### PROBLEM
From the line with "--target=white wall" to the line with "--target=brown patterned bag", retype each line exactly as it stands in the records below, but skip the pictures.
(Beginning of RECORDS FOR THIS TASK)
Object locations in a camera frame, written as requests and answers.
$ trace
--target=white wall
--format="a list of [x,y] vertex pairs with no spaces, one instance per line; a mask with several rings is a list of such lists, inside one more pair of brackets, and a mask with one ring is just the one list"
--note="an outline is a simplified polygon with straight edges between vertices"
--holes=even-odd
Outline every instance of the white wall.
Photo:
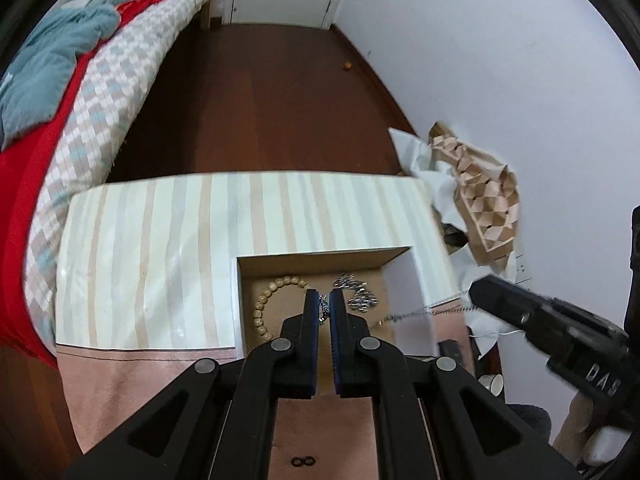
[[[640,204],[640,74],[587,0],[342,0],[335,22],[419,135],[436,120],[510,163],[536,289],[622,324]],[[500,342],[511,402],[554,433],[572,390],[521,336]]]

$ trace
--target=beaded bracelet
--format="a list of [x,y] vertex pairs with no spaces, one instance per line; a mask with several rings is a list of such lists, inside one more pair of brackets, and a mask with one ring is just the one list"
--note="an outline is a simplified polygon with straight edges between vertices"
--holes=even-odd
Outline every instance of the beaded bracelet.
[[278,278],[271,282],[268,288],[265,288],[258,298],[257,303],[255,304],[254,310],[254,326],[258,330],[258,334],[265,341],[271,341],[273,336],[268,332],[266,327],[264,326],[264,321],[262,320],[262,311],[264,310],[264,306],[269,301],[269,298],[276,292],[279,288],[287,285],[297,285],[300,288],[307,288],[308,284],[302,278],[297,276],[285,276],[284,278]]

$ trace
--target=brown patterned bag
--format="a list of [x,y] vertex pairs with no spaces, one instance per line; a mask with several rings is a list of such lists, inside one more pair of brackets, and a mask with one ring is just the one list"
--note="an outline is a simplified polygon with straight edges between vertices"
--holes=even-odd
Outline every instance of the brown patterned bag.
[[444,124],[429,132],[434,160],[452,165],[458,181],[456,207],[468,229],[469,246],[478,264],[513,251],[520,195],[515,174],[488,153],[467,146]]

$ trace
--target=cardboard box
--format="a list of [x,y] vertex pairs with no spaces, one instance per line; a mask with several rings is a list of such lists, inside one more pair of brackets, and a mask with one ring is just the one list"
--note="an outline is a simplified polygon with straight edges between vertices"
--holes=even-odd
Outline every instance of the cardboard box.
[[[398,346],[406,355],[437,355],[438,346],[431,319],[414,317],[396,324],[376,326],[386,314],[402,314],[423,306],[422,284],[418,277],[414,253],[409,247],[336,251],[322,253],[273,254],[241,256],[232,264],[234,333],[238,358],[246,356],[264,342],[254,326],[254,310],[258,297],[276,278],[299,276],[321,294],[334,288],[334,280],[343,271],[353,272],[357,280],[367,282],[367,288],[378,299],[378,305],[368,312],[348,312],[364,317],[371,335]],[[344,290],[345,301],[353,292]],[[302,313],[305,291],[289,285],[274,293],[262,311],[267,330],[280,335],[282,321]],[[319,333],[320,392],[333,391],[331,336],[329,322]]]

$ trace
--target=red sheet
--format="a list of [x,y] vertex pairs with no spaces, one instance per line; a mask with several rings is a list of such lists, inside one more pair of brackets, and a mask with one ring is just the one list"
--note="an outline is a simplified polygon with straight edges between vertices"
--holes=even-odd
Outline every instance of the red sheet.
(End of RECORDS FOR THIS TASK)
### TASK RESPONSE
--target=white wall
--format="a list of [x,y] vertex pairs with no spaces, one instance per line; a mask with several rings is a list of such lists, inside one more pair of brackets, and a mask with one ring is just the one list"
--note="an outline is a simplified polygon with straight edges between vertices"
--holes=even-odd
Outline every instance of the white wall.
Photo:
[[[640,204],[640,74],[587,0],[342,0],[335,22],[419,135],[436,120],[510,163],[536,289],[622,324]],[[500,342],[511,402],[554,433],[572,390],[521,336]]]

$ trace
--target=beaded bracelet
--format="a list of [x,y] vertex pairs with no spaces, one instance per line; a mask with several rings is a list of such lists, inside one more pair of brackets, and a mask with one ring is just the one list"
--note="an outline is a simplified polygon with straight edges between vertices"
--holes=even-odd
Outline every instance of the beaded bracelet.
[[278,278],[271,282],[268,288],[265,288],[258,298],[257,303],[255,304],[254,310],[254,326],[258,330],[258,334],[265,341],[271,341],[273,336],[268,332],[266,327],[264,326],[264,321],[262,320],[262,311],[264,310],[264,306],[269,301],[269,298],[276,292],[279,288],[287,285],[297,285],[300,288],[307,288],[308,284],[302,278],[297,276],[285,276],[284,278]]

$ trace
--target=brown patterned bag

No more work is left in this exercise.